* _SUPPLIED MATERIAL_

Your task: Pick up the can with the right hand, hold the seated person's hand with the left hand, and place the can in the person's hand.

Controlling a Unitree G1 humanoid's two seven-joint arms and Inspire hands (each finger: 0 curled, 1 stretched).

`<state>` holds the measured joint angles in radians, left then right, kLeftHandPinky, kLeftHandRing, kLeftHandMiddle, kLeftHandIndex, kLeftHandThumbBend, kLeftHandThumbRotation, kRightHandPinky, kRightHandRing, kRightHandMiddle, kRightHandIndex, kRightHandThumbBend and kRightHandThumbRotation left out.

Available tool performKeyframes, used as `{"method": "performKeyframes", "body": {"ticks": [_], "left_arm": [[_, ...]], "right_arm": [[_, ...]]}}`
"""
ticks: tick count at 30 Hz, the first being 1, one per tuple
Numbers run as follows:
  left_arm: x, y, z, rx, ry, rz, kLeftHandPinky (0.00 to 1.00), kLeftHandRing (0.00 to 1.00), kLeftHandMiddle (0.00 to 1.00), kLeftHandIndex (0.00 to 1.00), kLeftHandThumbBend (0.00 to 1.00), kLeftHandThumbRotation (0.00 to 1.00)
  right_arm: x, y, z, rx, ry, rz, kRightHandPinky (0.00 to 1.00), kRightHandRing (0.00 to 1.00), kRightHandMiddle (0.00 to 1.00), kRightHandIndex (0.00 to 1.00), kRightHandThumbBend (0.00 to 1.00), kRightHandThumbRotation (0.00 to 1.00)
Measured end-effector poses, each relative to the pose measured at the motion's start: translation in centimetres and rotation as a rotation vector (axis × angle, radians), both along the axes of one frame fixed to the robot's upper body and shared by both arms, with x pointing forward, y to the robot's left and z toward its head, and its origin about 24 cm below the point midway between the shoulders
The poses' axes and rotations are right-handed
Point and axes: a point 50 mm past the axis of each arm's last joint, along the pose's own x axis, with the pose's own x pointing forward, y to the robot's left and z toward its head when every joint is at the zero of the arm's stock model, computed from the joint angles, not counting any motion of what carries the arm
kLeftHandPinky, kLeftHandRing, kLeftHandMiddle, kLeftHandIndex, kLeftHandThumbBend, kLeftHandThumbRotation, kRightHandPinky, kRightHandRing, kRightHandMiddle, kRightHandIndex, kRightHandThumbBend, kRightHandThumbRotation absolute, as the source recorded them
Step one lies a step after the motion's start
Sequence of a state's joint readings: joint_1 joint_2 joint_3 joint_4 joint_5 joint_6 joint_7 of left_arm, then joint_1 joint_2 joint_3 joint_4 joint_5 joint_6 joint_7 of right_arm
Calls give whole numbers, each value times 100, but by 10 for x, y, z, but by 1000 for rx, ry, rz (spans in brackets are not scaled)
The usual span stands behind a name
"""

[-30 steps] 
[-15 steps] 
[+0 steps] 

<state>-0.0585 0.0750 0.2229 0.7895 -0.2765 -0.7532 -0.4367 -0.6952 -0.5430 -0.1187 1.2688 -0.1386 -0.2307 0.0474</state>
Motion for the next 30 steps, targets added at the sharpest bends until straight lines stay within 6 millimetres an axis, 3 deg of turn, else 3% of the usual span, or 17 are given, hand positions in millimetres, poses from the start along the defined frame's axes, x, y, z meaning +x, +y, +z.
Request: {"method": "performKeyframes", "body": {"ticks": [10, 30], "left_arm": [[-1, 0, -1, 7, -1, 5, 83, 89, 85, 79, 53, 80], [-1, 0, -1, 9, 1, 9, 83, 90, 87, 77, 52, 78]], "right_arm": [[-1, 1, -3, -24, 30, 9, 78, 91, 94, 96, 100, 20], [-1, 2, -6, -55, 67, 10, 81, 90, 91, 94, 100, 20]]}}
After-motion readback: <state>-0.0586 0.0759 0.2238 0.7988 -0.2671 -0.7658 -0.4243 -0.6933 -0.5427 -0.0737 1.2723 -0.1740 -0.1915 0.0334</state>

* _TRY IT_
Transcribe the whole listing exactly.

* _OUTPUT BELOW_
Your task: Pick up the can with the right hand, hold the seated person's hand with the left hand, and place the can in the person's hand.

Controlling a Unitree G1 humanoid's two seven-joint arms and Inspire hands (each finger: 0 curled, 1 stretched).

`<state>` holds the measured joint angles in radians, left then right, kLeftHandPinky, kLeftHandRing, kLeftHandMiddle, kLeftHandIndex, kLeftHandThumbBend, kLeftHandThumbRotation, kRightHandPinky, kRightHandRing, kRightHandMiddle, kRightHandIndex, kRightHandThumbBend and kRightHandThumbRotation left out.

Available tool performKeyframes, used as `{"method": "performKeyframes", "body": {"ticks": [_], "left_arm": [[_, ...]], "right_arm": [[_, ...]]}}`
"""
ticks: tick count at 30 Hz, the first being 1, one per tuple
Numbers run as follows:
  left_arm: x, y, z, rx, ry, rz, kLeftHandPinky (0.00 to 1.00), kLeftHandRing (0.00 to 1.00), kLeftHandMiddle (0.00 to 1.00), kLeftHandIndex (0.00 to 1.00), kLeftHandThumbBend (0.00 to 1.00), kLeftHandThumbRotation (0.00 to 1.00)
  right_arm: x, y, z, rx, ry, rz, kRightHandPinky (0.00 to 1.00), kRightHandRing (0.00 to 1.00), kRightHandMiddle (0.00 to 1.00), kRightHandIndex (0.00 to 1.00), kRightHandThumbBend (0.00 to 1.00), kRightHandThumbRotation (0.00 to 1.00)
Measured end-effector poses, each relative to the pose measured at the motion's start: translation in centimetres and rotation as a rotation vector (axis × angle, radians), both along the axes of one frame fixed to the robot's upper body and shared by both arms, with x pointing forward, y to the robot's left and z toward its head, and its origin about 24 cm below the point midway between the shoulders
The poses' axes and rotations are right-handed
Point and axes: a point 50 mm past the axis of each arm's last joint, along the pose's own x axis, with the pose's own x pointing forward, y to the robot's left and z toward its head when every joint is at the zero of the arm's stock model, computed from the joint angles, not counting any motion of what carries the arm
kLeftHandPinky, kLeftHandRing, kLeftHandMiddle, kLeftHandIndex, kLeftHandThumbBend, kLeftHandThumbRotation, kRightHandPinky, kRightHandRing, kRightHandMiddle, kRightHandIndex, kRightHandThumbBend, kRightHandThumbRotation absolute, as the source recorded them
Step one lies a step after the motion's start
Sequence of a state's joint readings: joint_1 joint_2 joint_3 joint_4 joint_5 joint_6 joint_7 of left_arm, then joint_1 joint_2 joint_3 joint_4 joint_5 joint_6 joint_7 of right_arm
Calls give whole numbers, each value times 100, but by 10 for x, y, z, but by 1000 for rx, ry, rz (spans in brackets are not scaled)
The usual span stands behind a name
"""

[-30 steps] 
[-15 steps] 
[+0 steps] 

<state>-0.0585 0.0750 0.2229 0.7895 -0.2765 -0.7532 -0.4367 -0.6952 -0.5430 -0.1187 1.2688 -0.1386 -0.2307 0.0474</state>
Motion for the next 30 steps, targets added at the sharpest bends until straight lines stay within 6 millimetres an axis, 3 deg of turn, else 3% of the usual span, or 17 are given, hand positions in millimetres, poses from the start along the defined frame's axes, x, y, z meaning +x, +y, +z.
Request: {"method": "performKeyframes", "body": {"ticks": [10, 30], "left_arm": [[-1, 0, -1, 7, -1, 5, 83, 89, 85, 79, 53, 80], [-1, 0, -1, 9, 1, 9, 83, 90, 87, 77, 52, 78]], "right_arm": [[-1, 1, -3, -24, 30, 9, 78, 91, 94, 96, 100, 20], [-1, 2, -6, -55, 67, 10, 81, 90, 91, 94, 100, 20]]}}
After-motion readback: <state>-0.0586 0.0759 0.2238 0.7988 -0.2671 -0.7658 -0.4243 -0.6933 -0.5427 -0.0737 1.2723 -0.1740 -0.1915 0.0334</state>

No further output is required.